Work task: Each line below from the one containing "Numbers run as" through the one containing "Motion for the" should be output exactly as it stands, and no other line should appear.

Given data:
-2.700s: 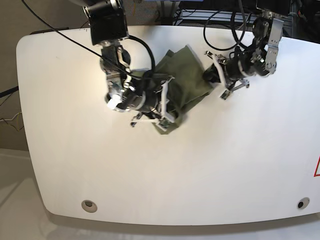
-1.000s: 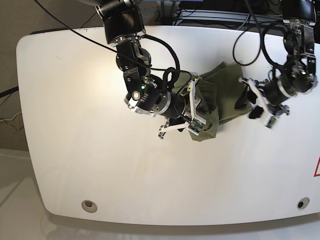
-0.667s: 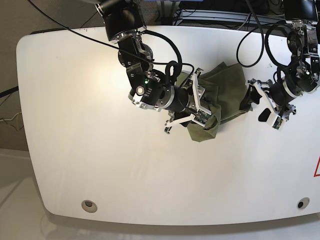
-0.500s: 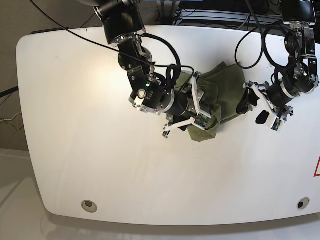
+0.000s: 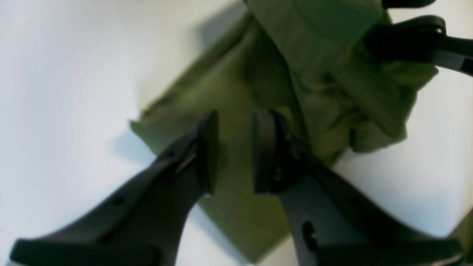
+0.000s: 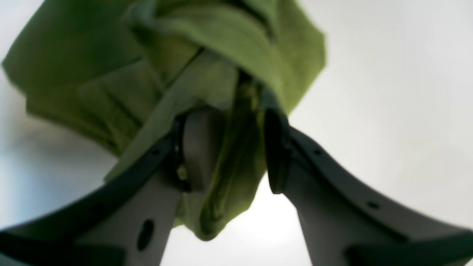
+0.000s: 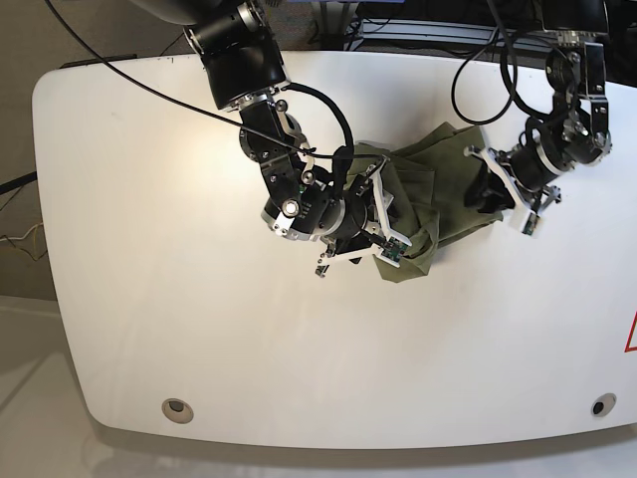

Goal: Fold the T-shirt properly
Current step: 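Spread the shirt with the left gripper pulling away from the right gripper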

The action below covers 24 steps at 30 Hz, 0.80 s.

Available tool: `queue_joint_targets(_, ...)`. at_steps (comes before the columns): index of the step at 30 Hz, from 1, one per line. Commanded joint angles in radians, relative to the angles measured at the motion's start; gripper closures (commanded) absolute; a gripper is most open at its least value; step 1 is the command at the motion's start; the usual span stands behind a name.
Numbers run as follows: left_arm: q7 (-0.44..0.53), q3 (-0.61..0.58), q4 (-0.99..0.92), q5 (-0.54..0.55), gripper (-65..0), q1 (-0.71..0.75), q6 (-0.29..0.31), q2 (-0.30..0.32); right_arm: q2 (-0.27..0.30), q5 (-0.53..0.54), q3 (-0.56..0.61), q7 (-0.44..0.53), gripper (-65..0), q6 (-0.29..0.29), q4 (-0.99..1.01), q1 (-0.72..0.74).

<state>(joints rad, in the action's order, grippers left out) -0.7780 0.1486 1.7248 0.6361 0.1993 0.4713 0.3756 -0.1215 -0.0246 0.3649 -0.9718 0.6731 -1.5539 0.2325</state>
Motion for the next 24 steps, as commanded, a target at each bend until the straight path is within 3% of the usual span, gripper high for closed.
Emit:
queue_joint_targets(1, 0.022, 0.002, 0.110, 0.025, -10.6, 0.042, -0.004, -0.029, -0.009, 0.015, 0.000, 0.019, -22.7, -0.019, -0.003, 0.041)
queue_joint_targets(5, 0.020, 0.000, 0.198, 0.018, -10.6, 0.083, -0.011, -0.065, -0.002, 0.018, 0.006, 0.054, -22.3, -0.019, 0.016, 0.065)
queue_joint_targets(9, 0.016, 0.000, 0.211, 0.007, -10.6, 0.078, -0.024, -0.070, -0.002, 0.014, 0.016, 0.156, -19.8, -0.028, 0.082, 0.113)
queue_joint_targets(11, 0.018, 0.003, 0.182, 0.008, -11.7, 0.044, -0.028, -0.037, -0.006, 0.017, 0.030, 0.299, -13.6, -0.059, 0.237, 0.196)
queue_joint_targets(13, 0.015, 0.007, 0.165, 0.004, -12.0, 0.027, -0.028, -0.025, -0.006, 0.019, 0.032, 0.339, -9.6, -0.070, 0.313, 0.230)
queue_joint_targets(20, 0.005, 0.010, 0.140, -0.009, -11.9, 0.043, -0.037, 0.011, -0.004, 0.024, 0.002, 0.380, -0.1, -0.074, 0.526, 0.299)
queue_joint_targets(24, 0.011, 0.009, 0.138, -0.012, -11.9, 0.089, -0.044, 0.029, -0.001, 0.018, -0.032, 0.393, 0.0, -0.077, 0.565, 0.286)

Solution for this exercise:
Numbers run as follows: left_arm: q7 (-0.44..0.53), q3 (-0.61..0.58), q4 (-0.99..0.92), q5 (-0.54..0.55), gripper (-65..0), q1 (-0.71..0.75), q6 (-0.29..0.31), q2 (-0.30..0.32); right_arm: q2 (-0.27..0.30), q5 (-0.53..0.54), q3 (-0.56..0.61), q7 (-0.44..0.53), gripper (-65..0), q6 (-0.29..0.29), q4 (-0.99..1.01), q1 (-0.72..0.74).

<state>(joints rad, in the action's order, grippers left out) -0.7780 0.1486 1.7248 0.6361 0.1993 0.4713 0.3756 -0.1215 -0.0246 0.3649 -0.9718 0.6731 -1.5539 0.2325</state>
Motion for the next 24 steps, as commanded, a target at each bend until the straight path is within 3% of the usual span, gripper high for closed.

What the exercise asked for is now complete.